Ma mère n’avait pas prévu de garder le corps de mon frère aussi longtemps
Riley Keough
Ben était également attiré par la musique. Vous avez trouvé des enregistrements de lui après sa mort. Pensez-vous que vous ferez quelque chose avec ?
Je ne l’avais jamais entendu chanter. J’ai trouvé un enregistrement sur son téléphone portable de lui en train de chanter et sa voix était extraordinaire. Riche, rocailleux, complexe. La voix de quelqu’un aux profondeurs insoupçonnées. Je ne pense pas qu’il aurait apprécié que cela devienne public. Cela semblait personnel. Peut-être qu’un jour je verrai les choses différemment.
Est-il vrai que son corps est resté avec vous pendant deux mois ?
Ma mère n’avait pas prévu de le garder aussi longtemps. Au départ, c’était juste une alternative pour ne pas le laisser à la morgue pendant l’organisation de ses funérailles. Une salle entière, maintenue à 13°C, a été aménagée. Son corps a été conservé dans de la neige carbonique. Ma mère avait besoin d’avoir un certain contrôle sur la situation. Et comme elle hésitait entre Hawaï et Graceland pour ses funérailles, et que le Covid compliquait grandement les choses, cela a fini par durer deux mois. Eh bien, deux mois… c’est peut-être un peu exagéré. Mais je pense que si on proposait ça à toutes les mères du monde, elles feraient probablement la même chose.
Vous alliez fréquemment vous asseoir à son chevet.
Dans notre société occidentale, nous abordons la mort de la manière la plus froide. Quand quelqu’un meurt, nous ne voyons rien. On prend son corps, on l’enterre. Période. Ailleurs, d’autres rituels existent qui peuvent aider à mieux comprendre le deuil. J’avoue que l’avoir à mes côtés m’a été extrêmement utile, même si son enterrement a été le jour le plus douloureux de ma vie.
Nous découvrons que le jour de la mort d’Elvis Presley, votre mère savait que quelque chose se passait.
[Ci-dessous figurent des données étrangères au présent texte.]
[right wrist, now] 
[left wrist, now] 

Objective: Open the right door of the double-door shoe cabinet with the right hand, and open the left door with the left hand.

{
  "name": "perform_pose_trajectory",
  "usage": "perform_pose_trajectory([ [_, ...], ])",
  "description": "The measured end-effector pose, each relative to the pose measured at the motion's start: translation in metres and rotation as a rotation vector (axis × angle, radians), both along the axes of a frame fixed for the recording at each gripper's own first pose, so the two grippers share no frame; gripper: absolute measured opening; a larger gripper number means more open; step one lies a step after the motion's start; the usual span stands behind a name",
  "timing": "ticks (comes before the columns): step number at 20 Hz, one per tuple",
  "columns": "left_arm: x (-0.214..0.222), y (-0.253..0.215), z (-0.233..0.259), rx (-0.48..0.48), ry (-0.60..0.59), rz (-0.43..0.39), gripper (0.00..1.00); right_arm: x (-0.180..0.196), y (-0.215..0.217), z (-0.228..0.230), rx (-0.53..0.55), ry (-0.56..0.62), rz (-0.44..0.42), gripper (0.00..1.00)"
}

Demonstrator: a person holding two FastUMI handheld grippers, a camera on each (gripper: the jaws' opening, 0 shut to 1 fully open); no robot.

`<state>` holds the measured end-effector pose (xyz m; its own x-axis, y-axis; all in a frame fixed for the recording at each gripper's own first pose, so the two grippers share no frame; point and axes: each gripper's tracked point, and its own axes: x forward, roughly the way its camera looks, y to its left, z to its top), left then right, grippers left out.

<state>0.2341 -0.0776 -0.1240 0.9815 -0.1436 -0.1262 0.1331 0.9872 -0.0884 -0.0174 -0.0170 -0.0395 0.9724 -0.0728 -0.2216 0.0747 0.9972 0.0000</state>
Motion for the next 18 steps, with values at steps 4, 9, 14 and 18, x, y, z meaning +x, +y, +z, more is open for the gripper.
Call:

Elle s’est réveillée en sursaut de sa chambre à Graceland, la maison de mon grand-père. Elle sentait que quelque chose n’allait pas. Au cours des semaines précédentes, elle l’avait vu dans un état lamentable. Il ne pouvait plus parler, il tombait parce qu’il avait trop bu. Elle l’a supplié de ne pas mourir. Les enfants ont une sensibilité particulière à ce genre de choses.
Graceland est un endroit que vous aussi connaissez bien.
Enfants, nous y passions beaucoup de temps pendant les vacances. Parfois, nous dormions tous dans le lit de mon grand-père. Si nous nous réveillions tard et que les visites de la résidence avaient déjà commencé, nous restions coincés dans la chambre jusqu’en fin d’après-midi, lorsque les derniers visiteurs partaient. La sécurité est venue nous apporter de la nourriture, souvent du McDonald’s. Nous lisons des livres. Ma mère avait besoin de se replonger dans les livres annotés par son père. J’ai adoré quand elle a mis mon frère et moi dans une voiturette de golf et qu’elle a conduit comme une folle !
J’ai vu les ravages que ces addictions pouvaient faire autour de moi
Riley Keough
De nombreux membres de votre famille ont souffert de dépendances. Est-ce quelque chose qui vous fait peur ?
La consommation de drogues ou d’alcool n’a jamais été ma façon de gérer mes problèmes. Je n’aime pas particulièrement perdre le contrôle, donc cela ne m’a pas posé de problème. Mais j’ai vu les ravages que ces addictions pouvaient faire autour de moi. Je sais qu’ils viennent du désir de se libérer de la douleur. Et je comprends cette nécessité de l’éviter à tout prix. La dépendance est une maladie extrêmement courante et j’aimerais qu’il existe un moyen plus efficace de la traiter. Aujourd’hui, il n’y en a pas.